How was the ICUBAM project born?
In my daily research work, I work with many resuscitators on issues of causal inference and treatment effectiveness. Quite naturally at the beginning of the health crisis in France, I was in contact with my network of resuscitators and I was notably put in contact with Antoine Kimmoun, a resuscitator from the East of France. The Eastern region was heavily impacted by the epidemic and the capacity to receive mechanically ventilated patients in intensive care was quickly saturated. The medical players in the field therefore identified the urgent need to view the available COVID+ beds in real time. Antoine thus began developing a prototype for information collection by resuscitators on March 18, 2020 to circulate information throughout the region. We exchanged on this subject on March 21st and on March 22nd we started to develop the open source project ICUBAM with a team of engineers and researchers from Polytechnique, Inria and open source contributors, working full time on the project. The first version of ICUBAM was launched on March 25th. The application allows a resuscitation network to inform in less than 15 seconds the number of occupied and available COVID+ beds, the number of entries and exits and to have precise information. ICUBAM was originally designed as a field operational tool to assist resuscitators. ICUBAM is used in the east of France by 100 resuscitators and 40 departments (95% of resuscitation units) and has been deployed throughout France with more than 40 departments, 130 resuscitation units, and more than 2,000 resuscitation beds. ICUBAM was very quickly adopted by resuscitators.
ICUBAM is a team effort that has benefited from the work of many contributions, including Gabriel Dulac-Arnold and Olivier Teboul (open-source contributors) who have been involved since the beginning of the adventure.
Project holders : Julie Josse (Ecole Polytechnique, Xpop) et Alexandre Gramfort (EPC Parietal)
Partners : CHRU Nancy, ARS Grand-Est, Ecole Polytechnique
#resuscitation #beds #availability
How did the project develop? What are its goals?

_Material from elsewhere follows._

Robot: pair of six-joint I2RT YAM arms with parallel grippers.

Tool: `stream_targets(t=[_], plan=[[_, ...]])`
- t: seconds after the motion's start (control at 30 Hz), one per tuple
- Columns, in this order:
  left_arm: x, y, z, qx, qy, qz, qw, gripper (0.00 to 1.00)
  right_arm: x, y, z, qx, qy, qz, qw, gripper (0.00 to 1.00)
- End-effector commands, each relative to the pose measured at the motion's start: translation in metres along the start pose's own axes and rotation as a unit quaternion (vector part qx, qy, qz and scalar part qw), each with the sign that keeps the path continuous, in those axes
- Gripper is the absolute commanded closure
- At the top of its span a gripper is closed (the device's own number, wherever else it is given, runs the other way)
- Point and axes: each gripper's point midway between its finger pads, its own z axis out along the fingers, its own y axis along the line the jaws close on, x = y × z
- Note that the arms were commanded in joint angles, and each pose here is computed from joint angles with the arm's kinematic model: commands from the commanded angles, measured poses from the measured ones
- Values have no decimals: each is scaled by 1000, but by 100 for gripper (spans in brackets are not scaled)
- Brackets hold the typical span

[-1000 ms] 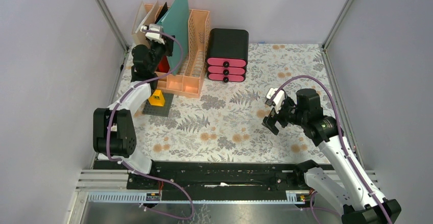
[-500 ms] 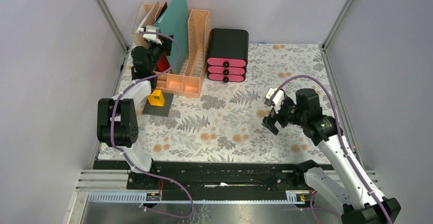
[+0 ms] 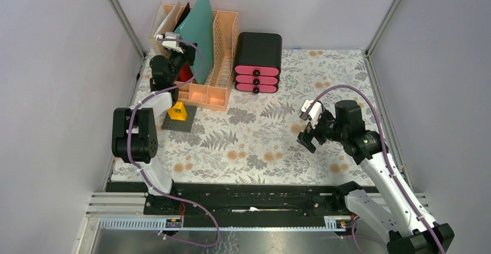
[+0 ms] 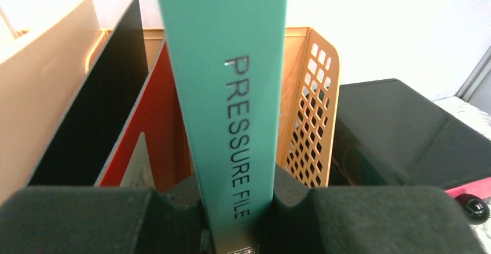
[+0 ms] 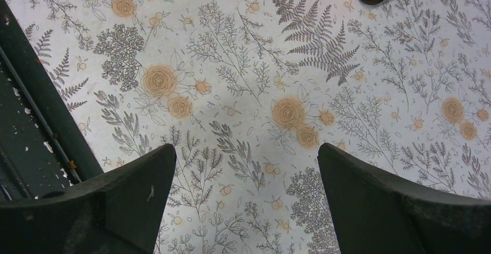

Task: Organize the desk
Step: Place the folder in the storage box.

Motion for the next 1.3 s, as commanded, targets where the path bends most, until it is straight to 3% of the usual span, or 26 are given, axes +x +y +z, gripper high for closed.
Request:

The data collected by ICUBAM (stored at Inria) are valuable for measuring the burden on the resuscitation services during the Covid-19 pandemic. Current efforts are therefore focused on using the data to predict future bed requirements in real time and more globally for a better understanding and modelling of the epidemic. It should also be noted that the number of resuscitation patients is an indicator of the hospital system's ability to adapt by increasing its capacity.
ICUBAM is intended to be a tool that can be easily deployed in times of crisis in an emergency context, so we hope to stop using it as soon as possible! However, we remain mobilized in this period of deconfinement because the visualizations available in ICUBAM are useful to report on the situation.
We are also helping to deploy the tool abroad. Better planning of resource needs (here the allocation of resuscitation beds) and better triage of patients can have a substantial impact on patient care. We hope that ICUBAM can be useful as an effective decision support tool by collecting detailed and reliable data.
The objective of ICUBAM is both societal, we hope to help patients and different professionals as well as scientific through data analysis.
ICUBAM, designed in record time, allowed resuscitators in the field to know which beds were available in real time. Thus, the most serious patients were discharged without loss of time and without causing saturation of the resuscitation units. Subsequently, epidemiological data guided the adjustment of the available beds to handle Covid-19 patients.
Antoine Kimmoun, Doctor in the resuscitation department of the CHRU Nancy
How do you work with your partners?
The success of ICUBAM is, in my opinion, linked to the interdisciplinary nature of the team, which includes engineers, researchers, and emergency physicians with different skills (from biostatistics, machine learning, statistical physics, computer science, and resuscitation) who together designed and adapted the entire process, from data collection to real-time analysis and communication of results, to meet operational needs in an emergency context. Data quality is a major challenge in managing this crisis, and flexibility in data collection and direct contact with all stakeholders to obtain and use important information is essential.
ICUBAM is the innovative and easy-to-use application that allows you to have live all the availability of resuscitation beds at regional and national level. Essential for managing the Covid-19 crisis.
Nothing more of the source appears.